Jankaro studied Anhael’s features. “You look like me, like you come from the jungle.”
“Not many jungle folk like us around here. I come from Portonevo, just south of Caladon. The Cruxai destroyed my village when I was about your age. I was newly initiated into the ways of medicine, so I brought my knowledge of medicine plants to the Galdeans to help them with their war… that is, our war. I tend to the wounded and guide new soldiers through their initiation.”
“I am from Olaya. Do you know of it?”
“There are many towns and villages in this land. I am sorry I don’t know them all. So many pockets of culture and different people, all of them beautiful in their own way. Each one is a treasure. That is why we fight the Cruxai. To keep us alive. All the beauty of people… every life is precious. We must keep up the fight and protect every child.”

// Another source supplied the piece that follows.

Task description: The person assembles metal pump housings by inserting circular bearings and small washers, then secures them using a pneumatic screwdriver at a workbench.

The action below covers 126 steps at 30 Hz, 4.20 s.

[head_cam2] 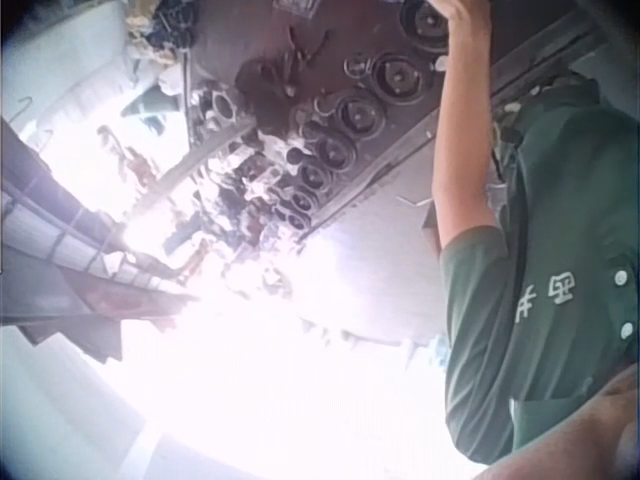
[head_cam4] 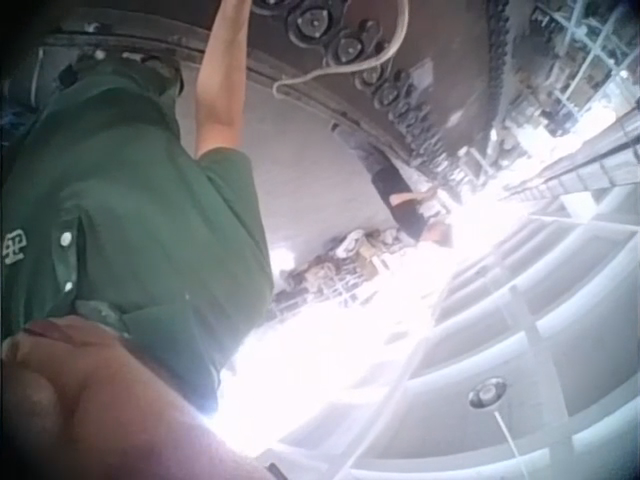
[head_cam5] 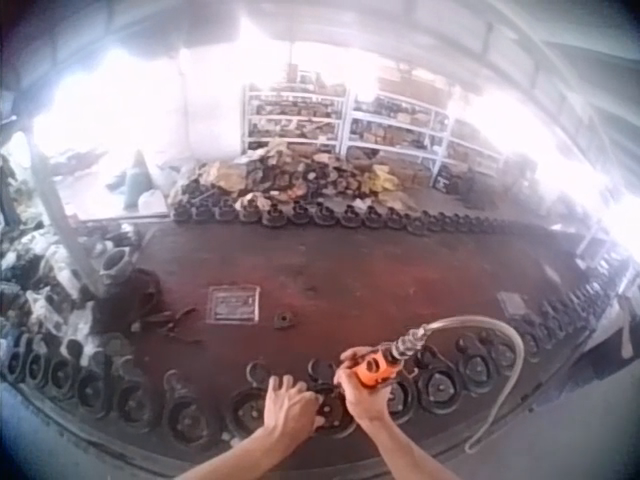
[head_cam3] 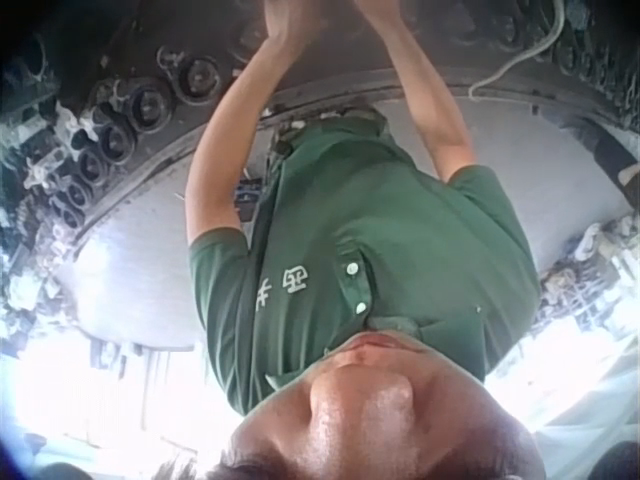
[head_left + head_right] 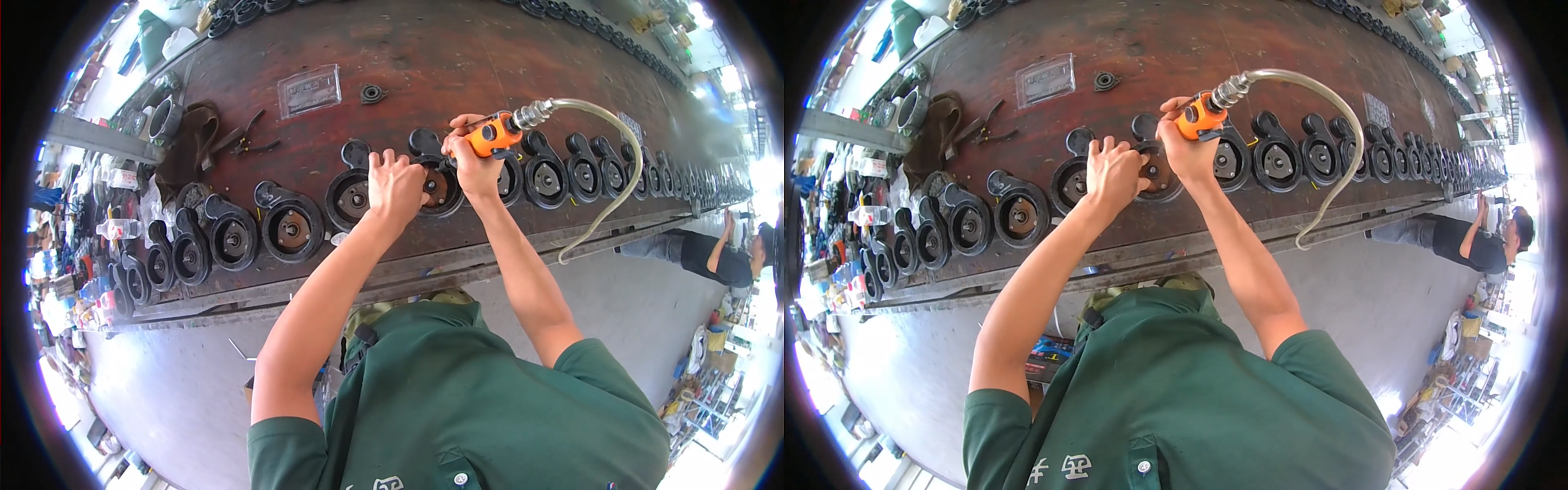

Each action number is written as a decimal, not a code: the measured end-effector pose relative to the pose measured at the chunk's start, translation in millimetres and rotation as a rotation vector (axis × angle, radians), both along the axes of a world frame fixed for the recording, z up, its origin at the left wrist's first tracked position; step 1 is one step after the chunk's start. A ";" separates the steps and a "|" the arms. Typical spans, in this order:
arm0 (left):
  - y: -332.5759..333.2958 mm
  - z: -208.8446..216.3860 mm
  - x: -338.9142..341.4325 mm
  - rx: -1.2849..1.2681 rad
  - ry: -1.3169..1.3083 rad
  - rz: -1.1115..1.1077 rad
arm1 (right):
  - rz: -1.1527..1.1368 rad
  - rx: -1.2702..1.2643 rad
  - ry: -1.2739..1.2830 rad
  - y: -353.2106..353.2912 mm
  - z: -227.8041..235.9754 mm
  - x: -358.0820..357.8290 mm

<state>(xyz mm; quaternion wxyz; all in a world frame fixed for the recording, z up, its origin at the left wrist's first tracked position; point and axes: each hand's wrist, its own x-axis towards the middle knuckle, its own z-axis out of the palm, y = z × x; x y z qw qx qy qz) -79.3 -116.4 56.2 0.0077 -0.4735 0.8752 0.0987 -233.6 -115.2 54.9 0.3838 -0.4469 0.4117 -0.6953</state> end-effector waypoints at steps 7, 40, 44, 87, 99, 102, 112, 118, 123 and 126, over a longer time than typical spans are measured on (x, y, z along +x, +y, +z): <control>0.5 1.0 -0.3 0.010 -0.005 0.013 | -0.029 -0.029 -0.046 -3.1 -0.1 -2.3; 0.1 -2.0 -0.1 0.028 0.038 0.035 | 0.005 -0.040 -0.042 -6.4 2.7 -2.7; 0.7 -3.2 0.3 0.018 0.040 0.031 | 0.032 -0.027 -0.021 -5.7 0.0 -2.5; 4.7 -1.3 -2.9 -0.005 0.019 0.064 | 0.134 0.046 0.083 46.7 -1.5 -0.2; 7.0 0.0 -3.9 -0.013 0.010 0.064 | 0.108 0.003 0.109 48.7 -13.5 6.2; 6.6 -0.8 -1.8 0.001 0.020 0.073 | 0.126 -0.003 0.150 47.9 -7.4 6.8; 125.0 -16.0 -17.0 0.149 1.041 0.598 | 0.146 -0.022 -0.034 31.6 4.3 19.3; 96.4 -81.6 -48.8 0.680 1.217 0.941 | 0.183 0.009 0.023 21.9 1.7 35.9; 72.3 -109.1 -56.2 0.656 1.213 1.027 | 0.198 0.063 0.044 18.7 -2.0 38.7; 72.9 -116.7 -60.8 0.551 1.243 1.047 | 0.198 0.058 0.030 15.9 -4.0 38.6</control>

Anhael’s eyes blazed, but he took a breath and returned his attention to Jankaro’s foot. He squeezed it and grimaced as pus came oozing out. Jankaro clenched his teeth and repressed a cry of pain.

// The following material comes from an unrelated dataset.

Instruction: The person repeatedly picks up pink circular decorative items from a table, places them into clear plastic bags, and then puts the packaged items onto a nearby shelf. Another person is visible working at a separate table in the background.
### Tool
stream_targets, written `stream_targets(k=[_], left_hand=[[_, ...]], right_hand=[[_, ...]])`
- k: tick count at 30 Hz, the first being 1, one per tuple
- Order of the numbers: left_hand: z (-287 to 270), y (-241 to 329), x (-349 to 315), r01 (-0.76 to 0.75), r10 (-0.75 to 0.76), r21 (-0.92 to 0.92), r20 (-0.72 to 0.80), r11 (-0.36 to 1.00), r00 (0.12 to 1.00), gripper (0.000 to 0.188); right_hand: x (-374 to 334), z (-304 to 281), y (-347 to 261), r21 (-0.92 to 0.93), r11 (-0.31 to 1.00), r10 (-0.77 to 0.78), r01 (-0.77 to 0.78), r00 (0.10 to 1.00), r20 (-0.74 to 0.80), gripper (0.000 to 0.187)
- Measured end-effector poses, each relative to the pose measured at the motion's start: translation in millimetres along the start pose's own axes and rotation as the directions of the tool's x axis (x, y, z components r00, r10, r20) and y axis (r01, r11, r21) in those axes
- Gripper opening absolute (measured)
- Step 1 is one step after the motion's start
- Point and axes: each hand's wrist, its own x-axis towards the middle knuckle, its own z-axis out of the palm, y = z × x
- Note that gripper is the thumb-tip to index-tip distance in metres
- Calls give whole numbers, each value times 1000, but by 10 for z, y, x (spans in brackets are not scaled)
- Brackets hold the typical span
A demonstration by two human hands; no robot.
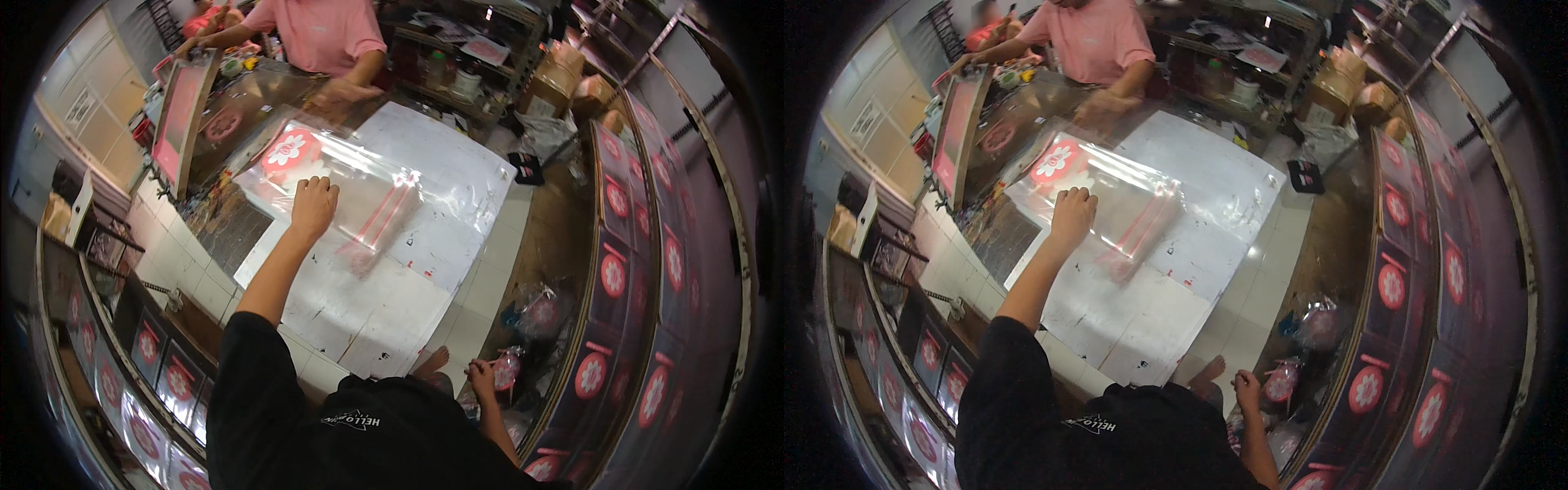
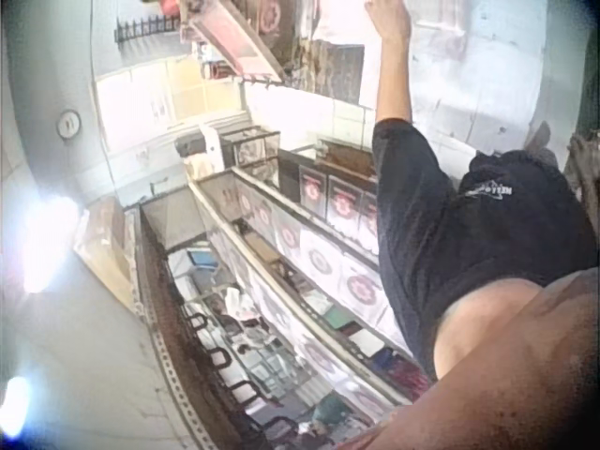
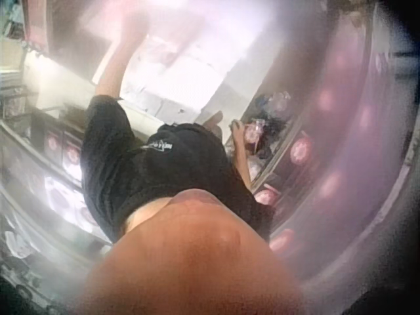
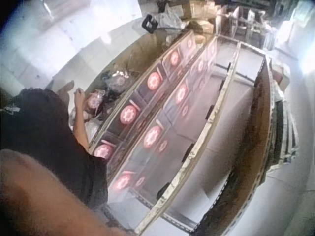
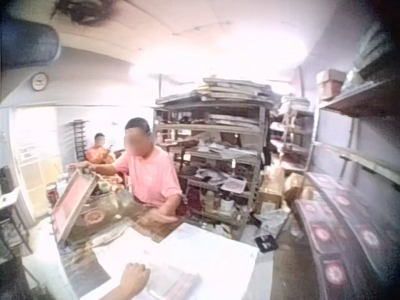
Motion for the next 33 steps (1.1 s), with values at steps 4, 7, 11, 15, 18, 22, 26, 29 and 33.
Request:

“The outside is clean, but I must clean out the inside of the wound with a potent herbal tonic. Cruxai blades are dirty, and fire alone will not
disinfect the wound. I need to open it up again.

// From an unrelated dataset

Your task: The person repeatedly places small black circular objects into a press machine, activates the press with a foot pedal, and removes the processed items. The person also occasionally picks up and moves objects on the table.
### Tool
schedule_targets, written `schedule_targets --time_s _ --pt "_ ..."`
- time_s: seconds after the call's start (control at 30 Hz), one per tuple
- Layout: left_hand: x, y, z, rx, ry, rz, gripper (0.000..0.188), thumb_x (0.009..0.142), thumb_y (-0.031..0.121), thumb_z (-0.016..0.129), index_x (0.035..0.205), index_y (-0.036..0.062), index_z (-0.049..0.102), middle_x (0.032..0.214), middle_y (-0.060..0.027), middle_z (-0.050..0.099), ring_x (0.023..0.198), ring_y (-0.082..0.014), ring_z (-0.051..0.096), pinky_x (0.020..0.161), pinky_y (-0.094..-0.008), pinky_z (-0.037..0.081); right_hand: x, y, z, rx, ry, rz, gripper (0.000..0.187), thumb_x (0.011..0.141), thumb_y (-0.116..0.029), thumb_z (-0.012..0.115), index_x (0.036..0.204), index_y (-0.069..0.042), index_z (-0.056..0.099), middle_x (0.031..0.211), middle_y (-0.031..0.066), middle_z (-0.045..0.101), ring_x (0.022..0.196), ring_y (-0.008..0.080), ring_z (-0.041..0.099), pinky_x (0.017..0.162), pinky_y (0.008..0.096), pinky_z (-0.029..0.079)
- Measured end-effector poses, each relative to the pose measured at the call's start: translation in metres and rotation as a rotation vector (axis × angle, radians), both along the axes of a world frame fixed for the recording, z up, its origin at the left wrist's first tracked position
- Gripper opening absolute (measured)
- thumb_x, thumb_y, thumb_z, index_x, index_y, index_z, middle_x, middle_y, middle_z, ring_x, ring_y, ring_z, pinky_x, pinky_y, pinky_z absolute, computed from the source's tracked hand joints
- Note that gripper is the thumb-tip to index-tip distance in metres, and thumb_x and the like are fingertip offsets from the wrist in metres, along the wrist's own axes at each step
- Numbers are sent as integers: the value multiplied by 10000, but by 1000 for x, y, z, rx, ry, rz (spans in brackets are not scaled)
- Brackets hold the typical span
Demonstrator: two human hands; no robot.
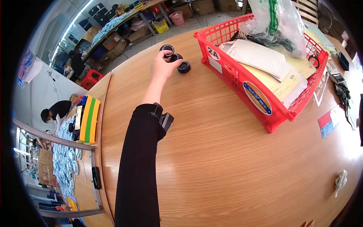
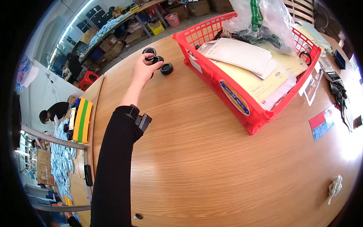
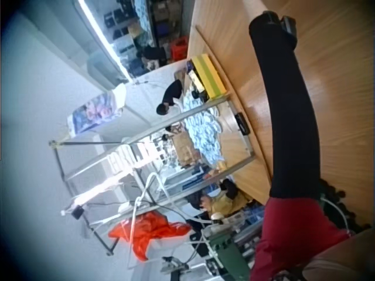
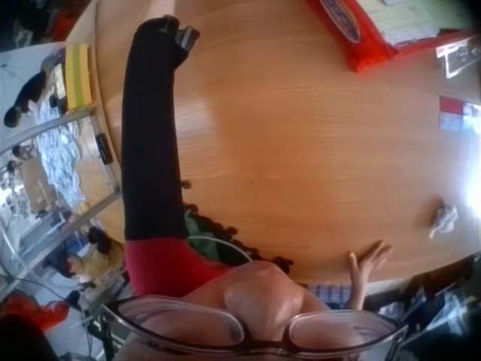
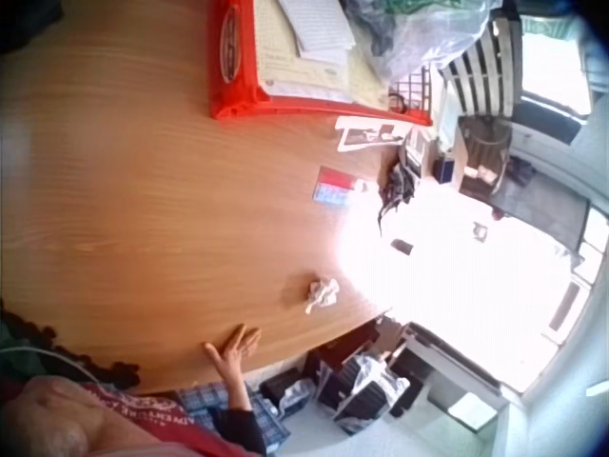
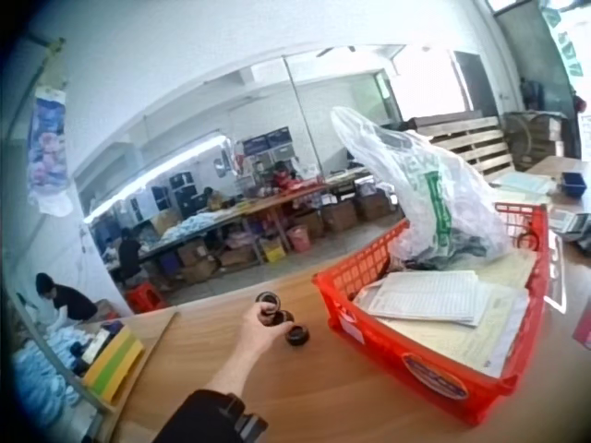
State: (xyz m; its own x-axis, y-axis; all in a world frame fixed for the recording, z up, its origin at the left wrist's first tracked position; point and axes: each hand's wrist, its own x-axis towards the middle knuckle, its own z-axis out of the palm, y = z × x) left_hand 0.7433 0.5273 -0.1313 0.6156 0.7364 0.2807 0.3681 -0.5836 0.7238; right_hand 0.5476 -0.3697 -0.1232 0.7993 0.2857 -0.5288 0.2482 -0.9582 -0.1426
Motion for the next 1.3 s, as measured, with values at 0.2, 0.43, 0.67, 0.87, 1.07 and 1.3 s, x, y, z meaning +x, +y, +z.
schedule_targets --time_s 0.2,0.43,0.67,0.87,1.07,1.3 --pt "30 0 -7 -143 96 -130 733 673 327 975 1272 38 669 1130 -139 730 1030 -227 703 921 -372 556 0 8 7 -10 -2 -13 1190 875 -744 632 1693 -121 32 1706 317 -121 1566 541 -63 1232 688 29" --pt "33 -3 4 -244 164 -87 780 680 341 970 1332 65 642 1252 -144 694 1118 -238 680 967 -363 523 1 12 9 -24 30 -40 1198 869 -723 656 1692 -118 31 1701 325 -128 1566 530 -95 1236 678 -3" --pt "25 -7 9 -265 204 -192 761 702 346 964 1340 90 639 1157 -111 718 1041 -200 686 928 -363 513 3 12 8 -5 25 1 1190 881 -704 655 1691 -110 17 1702 321 -132 1569 517 -108 1237 672 -29" --pt "7 -36 27 -341 363 -386 685 759 291 928 1348 100 635 1077 -76 722 1039 -170 663 955 -334 473 6 17 12 -16 35 4 1190 886 -660 682 1688 -91 12 1695 337 -139 1570 514 -112 1233 677 -28" --pt "-57 -117 31 -449 352 -613 624 731 220 941 1273 86 662 1045 -52 693 953 -152 646 926 -308 506 6 12 4 -3 16 26 1237 861 -667 706 1686 -89 -14 1676 362 -162 1555 543 -131 1224 689 -42" --pt "-137 -318 46 -760 454 -741 643 688 125 937 1261 120 646 1052 -5 661 1005 -143 655 977 -323 492 1 17 4 -49 44 -75 1246 793 -611 772 1674 -48 96 1697 339 -117 1581 489 -124 1244 614 -44"
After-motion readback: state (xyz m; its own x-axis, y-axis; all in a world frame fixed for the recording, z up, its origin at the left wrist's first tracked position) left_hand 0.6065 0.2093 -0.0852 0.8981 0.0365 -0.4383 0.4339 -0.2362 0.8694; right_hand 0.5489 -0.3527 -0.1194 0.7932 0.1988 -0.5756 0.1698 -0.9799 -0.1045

“Take this and chew on it.” Anhael offered Jankaro part of the stem of a plant. Jankaro bit down and began to absorb the juices. He watched as Anhael pulled out a long, slender, shiny steel knife and rubbed it down with oil. “The first one is quick. Keep chewing and don’t move your foot.” Jankaro braced himself for the pain. Anhael held his foot with one hand and swiftly slid the knife through Jankaro’s wound with the other, straight through the other side and then back out again. Pain surged up Jankaro’s leg but he held steady and bit down hard on the thick stem in his mouth. He watched the blood flow out of the wound in his foot. “We’ve got to let it bleed a little bit. Your own blood will cleanse the wound.” Anhael wiped away the blood with clean cloths as it streamed out. Jankaro felt light headed and his face turned pale. Anhael passed him a bottle. “Drink this.” The water was sweet, with little bits of plant matter floating in it.
“The plants are our friends, our strengths, our teachers. If we didn’t have all of these plants to help us, we would be gone already. I’m going to put a poultice on your foot and wrap it. This is going to heal up fine. Keep drinking from that bottle.”
Anhael reached his hands down into a bucket and pulled up a handful of mud composed of a mix of ground plant matter and applied it around Jankaro’s wound. Then he wrapped it up with several layers of white cloth. It was cool, and Jankaro could feel the healing energy of the plants rising up through the poultice and up through his foot to meet the herbal infused tonic water in his belly. For a moment he felt like a boy again, at one with the jungle, inhaling her sweet air, enveloped by her embrace.
Anhael smiled. “It looks like the medicine is working. Get some rest now, Jankaro, we’re putting you on the next wagon for Caladon.”
“Caladon? I thought we were going back to Calixo.”